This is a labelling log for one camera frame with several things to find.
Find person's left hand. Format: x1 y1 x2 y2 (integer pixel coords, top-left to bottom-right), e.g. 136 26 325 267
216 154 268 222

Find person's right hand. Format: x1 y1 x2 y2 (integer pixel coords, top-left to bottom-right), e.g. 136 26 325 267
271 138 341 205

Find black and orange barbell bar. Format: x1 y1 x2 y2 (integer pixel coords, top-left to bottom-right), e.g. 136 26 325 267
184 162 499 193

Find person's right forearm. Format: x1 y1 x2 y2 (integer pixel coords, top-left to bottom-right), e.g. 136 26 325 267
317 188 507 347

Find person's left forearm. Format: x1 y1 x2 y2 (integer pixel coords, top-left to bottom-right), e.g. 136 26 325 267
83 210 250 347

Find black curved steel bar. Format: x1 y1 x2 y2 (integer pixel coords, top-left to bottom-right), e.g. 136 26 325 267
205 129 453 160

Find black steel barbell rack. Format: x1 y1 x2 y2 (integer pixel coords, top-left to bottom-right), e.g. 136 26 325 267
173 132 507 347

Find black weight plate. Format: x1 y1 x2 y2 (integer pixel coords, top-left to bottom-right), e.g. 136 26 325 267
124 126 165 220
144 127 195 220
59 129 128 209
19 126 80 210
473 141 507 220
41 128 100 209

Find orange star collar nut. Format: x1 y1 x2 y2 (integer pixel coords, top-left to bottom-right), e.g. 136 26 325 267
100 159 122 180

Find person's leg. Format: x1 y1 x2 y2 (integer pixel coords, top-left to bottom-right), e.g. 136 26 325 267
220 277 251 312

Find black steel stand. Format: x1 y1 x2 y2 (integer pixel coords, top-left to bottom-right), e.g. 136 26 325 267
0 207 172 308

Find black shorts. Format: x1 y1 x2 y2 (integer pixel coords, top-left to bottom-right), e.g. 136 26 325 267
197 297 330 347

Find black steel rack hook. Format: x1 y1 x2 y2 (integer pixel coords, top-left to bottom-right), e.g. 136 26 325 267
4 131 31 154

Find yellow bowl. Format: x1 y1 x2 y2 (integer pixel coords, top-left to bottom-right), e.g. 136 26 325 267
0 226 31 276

****************

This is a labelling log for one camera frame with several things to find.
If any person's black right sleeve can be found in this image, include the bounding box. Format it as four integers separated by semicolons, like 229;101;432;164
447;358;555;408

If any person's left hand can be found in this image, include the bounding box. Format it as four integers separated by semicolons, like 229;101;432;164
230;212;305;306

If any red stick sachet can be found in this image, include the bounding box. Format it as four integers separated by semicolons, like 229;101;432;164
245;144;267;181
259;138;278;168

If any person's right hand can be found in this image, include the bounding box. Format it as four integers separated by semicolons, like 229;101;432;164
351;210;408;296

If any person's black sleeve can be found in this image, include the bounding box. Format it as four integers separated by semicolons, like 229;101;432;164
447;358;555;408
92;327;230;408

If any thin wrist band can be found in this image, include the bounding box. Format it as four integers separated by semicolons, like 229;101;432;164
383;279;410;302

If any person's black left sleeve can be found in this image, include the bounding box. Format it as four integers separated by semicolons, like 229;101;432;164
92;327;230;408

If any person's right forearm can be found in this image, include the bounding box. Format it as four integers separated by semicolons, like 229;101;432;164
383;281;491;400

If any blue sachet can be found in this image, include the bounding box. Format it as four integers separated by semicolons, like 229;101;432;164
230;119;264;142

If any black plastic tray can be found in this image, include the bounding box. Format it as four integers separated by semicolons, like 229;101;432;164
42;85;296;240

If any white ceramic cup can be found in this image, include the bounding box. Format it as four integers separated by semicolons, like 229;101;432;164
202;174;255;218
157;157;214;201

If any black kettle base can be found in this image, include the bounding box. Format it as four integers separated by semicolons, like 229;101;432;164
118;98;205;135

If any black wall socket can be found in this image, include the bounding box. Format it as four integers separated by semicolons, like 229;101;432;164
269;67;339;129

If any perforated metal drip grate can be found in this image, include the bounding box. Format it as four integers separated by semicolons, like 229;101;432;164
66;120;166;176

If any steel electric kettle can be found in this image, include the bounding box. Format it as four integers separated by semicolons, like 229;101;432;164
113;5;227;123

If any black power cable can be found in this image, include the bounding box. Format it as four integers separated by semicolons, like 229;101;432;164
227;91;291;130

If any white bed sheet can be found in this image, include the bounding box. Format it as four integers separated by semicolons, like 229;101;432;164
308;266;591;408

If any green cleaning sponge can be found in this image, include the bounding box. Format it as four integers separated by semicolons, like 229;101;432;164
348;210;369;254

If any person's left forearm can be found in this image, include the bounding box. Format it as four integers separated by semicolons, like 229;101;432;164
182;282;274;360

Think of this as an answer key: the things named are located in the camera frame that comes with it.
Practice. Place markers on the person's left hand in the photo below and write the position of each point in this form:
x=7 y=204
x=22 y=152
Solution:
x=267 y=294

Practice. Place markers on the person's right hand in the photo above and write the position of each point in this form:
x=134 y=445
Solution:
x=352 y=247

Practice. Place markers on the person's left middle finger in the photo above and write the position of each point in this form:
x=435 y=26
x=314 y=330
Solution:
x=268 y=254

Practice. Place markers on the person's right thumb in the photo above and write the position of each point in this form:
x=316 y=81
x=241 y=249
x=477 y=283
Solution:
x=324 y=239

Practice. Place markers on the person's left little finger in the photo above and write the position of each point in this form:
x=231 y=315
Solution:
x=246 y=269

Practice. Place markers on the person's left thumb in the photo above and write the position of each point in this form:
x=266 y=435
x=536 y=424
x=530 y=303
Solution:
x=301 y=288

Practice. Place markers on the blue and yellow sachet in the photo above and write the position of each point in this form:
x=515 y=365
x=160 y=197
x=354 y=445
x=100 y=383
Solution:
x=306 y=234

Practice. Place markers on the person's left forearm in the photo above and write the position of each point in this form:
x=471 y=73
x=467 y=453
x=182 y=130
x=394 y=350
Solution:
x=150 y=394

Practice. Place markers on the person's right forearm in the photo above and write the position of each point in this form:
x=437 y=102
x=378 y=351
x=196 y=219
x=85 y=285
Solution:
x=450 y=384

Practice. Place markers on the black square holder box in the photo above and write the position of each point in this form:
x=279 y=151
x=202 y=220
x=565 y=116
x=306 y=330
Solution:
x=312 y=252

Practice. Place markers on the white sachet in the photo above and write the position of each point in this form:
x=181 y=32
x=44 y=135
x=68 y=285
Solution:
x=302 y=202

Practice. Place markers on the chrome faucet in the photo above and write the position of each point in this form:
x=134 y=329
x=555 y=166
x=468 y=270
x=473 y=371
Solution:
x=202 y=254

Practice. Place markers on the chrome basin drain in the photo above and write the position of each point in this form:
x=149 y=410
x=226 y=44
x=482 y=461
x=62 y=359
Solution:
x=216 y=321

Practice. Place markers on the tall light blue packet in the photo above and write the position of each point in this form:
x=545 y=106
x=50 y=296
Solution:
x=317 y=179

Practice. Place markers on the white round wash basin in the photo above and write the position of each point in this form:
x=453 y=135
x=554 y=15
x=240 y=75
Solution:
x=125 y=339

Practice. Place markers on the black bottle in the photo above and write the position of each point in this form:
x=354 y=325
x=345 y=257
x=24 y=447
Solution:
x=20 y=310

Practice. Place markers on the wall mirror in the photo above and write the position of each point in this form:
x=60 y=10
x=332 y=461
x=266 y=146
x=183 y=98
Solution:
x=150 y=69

****************

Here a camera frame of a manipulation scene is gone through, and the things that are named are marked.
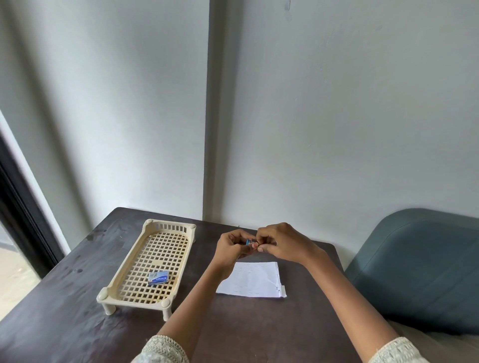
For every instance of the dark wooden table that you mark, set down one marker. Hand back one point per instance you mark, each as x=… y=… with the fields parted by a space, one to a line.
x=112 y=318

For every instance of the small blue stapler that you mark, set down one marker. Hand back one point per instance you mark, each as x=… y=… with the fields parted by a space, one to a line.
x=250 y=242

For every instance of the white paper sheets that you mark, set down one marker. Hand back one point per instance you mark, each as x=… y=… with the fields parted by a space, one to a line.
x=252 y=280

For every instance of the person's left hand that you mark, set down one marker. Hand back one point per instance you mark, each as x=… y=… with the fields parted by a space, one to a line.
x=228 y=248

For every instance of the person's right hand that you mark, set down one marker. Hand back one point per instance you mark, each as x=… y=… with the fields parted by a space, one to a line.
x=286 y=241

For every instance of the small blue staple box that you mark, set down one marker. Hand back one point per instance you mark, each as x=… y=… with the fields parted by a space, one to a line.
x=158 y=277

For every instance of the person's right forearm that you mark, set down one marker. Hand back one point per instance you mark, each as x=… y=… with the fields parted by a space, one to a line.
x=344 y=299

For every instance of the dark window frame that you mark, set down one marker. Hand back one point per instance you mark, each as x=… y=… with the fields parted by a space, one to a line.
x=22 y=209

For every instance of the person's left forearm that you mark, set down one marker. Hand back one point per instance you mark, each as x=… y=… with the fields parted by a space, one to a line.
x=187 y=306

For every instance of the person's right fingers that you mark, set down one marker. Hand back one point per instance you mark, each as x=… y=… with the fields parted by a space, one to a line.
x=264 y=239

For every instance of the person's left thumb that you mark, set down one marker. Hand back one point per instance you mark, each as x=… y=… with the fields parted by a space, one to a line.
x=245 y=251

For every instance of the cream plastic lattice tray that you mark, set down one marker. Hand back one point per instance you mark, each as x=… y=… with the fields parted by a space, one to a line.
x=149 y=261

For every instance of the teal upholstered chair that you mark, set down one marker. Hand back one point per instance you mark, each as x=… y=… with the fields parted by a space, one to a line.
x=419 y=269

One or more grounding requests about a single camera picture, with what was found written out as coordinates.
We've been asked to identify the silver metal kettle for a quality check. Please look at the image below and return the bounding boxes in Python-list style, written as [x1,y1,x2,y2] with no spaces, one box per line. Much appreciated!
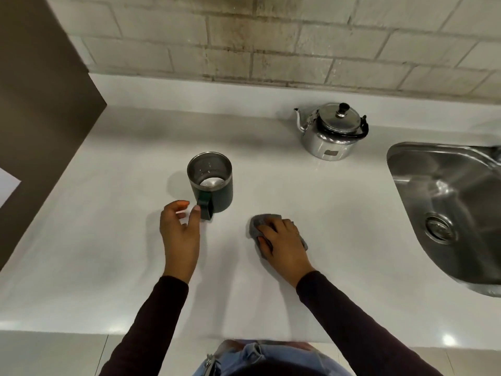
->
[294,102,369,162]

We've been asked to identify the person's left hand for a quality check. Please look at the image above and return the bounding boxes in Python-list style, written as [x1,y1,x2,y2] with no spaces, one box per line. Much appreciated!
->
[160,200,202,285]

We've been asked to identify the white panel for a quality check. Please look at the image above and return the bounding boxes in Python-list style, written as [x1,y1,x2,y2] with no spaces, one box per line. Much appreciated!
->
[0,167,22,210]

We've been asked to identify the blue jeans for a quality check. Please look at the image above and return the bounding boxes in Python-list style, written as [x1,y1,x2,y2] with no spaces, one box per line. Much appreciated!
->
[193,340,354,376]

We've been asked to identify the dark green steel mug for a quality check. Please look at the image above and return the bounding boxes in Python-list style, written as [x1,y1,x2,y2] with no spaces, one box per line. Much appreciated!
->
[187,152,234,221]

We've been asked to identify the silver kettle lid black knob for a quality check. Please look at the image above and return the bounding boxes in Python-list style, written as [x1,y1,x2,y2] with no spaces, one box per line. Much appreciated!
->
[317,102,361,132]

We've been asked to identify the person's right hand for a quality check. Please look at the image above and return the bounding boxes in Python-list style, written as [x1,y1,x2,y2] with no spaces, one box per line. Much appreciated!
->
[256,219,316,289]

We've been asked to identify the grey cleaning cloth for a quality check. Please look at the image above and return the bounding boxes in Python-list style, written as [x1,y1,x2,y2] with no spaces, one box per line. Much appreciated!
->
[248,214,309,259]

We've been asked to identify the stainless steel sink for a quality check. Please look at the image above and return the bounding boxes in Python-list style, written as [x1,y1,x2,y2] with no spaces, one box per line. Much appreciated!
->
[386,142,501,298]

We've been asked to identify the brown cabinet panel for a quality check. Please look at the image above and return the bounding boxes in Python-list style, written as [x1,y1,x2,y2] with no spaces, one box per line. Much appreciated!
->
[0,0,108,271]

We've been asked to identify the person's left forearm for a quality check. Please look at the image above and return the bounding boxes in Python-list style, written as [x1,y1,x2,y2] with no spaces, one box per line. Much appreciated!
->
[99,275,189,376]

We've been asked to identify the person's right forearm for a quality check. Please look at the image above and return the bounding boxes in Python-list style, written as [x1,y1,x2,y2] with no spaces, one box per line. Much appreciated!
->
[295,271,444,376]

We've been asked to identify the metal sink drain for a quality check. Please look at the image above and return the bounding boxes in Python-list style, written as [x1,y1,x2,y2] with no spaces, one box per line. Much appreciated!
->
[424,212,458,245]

****************

#### Task brief
With "sink" as the string to find, copy every line of the records that holds it.

#### Written answer
We've been asked to identify the stainless steel sink for a quality check. Please look at the image above and return the bounding boxes in Python-list style, written as [x1,y1,x2,y2] with no spaces, one box per line. Much appreciated!
We've been asked to identify the metal sink drain for a quality check. Please look at the image above and return the bounding boxes in Python-list style, written as [x1,y1,x2,y2] with no spaces, one box per line. Much appreciated!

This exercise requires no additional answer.